Jumat, 13 Juni 2008

KESETARAAN GENDER DALAM ISLAM

“Dalam kongres Internasional tentang “ Sejarah Agama” di Roma (1990) berhasil diungkap pandangan-pandangan para cendekiawan dunia tentang peran dan posisi kaum perempuan berdasarkan perspektif agama-agama. Menurut Annemarie Schimmel, kalangan aktivis feminisme di Barat justru banyak melayangkan kritik terhadap agama islam. Mereka berpandangan bahwa agama islam tidak menempatkan posisi kaum perempuan setara dengan kaum laki-laki.”

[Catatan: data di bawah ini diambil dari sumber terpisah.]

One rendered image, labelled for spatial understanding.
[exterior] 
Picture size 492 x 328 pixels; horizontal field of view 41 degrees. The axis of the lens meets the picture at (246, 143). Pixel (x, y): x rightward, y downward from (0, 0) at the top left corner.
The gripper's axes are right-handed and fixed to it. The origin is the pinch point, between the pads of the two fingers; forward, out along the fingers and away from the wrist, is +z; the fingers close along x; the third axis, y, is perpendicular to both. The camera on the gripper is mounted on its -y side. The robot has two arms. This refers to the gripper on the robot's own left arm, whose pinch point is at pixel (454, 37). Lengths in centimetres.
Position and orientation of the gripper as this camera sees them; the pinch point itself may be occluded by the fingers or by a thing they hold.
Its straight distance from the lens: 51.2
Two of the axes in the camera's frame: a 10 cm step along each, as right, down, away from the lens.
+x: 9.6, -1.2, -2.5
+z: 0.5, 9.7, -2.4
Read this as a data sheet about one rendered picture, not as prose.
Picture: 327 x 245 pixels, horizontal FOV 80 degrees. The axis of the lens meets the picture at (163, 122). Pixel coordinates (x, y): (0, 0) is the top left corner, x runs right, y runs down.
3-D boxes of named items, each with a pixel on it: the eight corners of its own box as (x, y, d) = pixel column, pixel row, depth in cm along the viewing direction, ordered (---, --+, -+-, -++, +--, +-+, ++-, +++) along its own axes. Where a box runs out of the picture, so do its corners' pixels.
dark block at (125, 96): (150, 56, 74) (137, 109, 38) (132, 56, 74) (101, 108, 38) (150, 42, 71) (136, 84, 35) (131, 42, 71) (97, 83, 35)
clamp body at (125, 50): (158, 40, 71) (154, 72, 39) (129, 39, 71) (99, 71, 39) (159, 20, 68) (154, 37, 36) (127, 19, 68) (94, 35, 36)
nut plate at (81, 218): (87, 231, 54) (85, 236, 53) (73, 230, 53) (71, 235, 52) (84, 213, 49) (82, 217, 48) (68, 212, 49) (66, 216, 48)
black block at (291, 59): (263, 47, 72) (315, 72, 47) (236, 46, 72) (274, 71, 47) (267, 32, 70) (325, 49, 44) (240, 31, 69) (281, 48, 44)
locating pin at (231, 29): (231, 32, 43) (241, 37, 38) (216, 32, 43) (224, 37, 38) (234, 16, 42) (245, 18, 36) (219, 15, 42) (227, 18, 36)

Kritik dari kalangan aktivis feminisme terhadap agama islam memang banyak ditemukan dalam berbagai kajian akademik. Akan tetapi, para pengkritik islam yang berlatarbelakang aktivis Feminisme cenderung mengabaikan standar Islam dalam memahami peran dan posisi kaum perempuan.
Dalam buku The Tao of Islam (1996), Sachiko Muratha menganggap bahwa kritik kaum feminis terhadap agama Islam cenderung menggunakan ”standar Barat’” padahal, menurut Sachiko Murata, terdapat pemaksaan ideal abstrak berdasarkan standar Barat terhadap dunia Timur yang justru telah memiliki standar tersendiri dalam menempatkan peran dan possisi kaum perempuan.

Budaya Patriarkhi
Al-Qur’an diturunkan dalam sebuah kostruksi sosial yang menganut sistem budaya patriarkhi, yaitu sebuah konstruksi sosial yang menempatkan kaum laki-laki lebih dominan ketimbang kaum perempuan. Namun kostruksi sosial semacam ini merupakan konsekuensi logis dari sebuah masyarakat yang tinggal di kawasan padang pasir (desert) atau padang bebatuan (petric).
Secara sosiologis, bangsa Arab merupakan sekelompok manusia yang telah lama ditempa oleh kerasnya iklim padang pasir dan padang bebatuan tandus. Pola pikir dan konstruksi sosial yang berlaku dalam konteks budaya Arab dipengaruhi oleh kondisi geografis tersebut. Tidak heran jika kemudian bangsa Arab cenderung menenmpatkan posisi kaum laki-laki lebih dominan terhadap kaum perempuan. Hal ini tidak lain karena aspek fisik semata. Semakin kuat seseorang, maka posisinya akan semakin menentukan. Karena perempuan secara fisik lemah sehingga harus menempati posisi yang termarjinalkan.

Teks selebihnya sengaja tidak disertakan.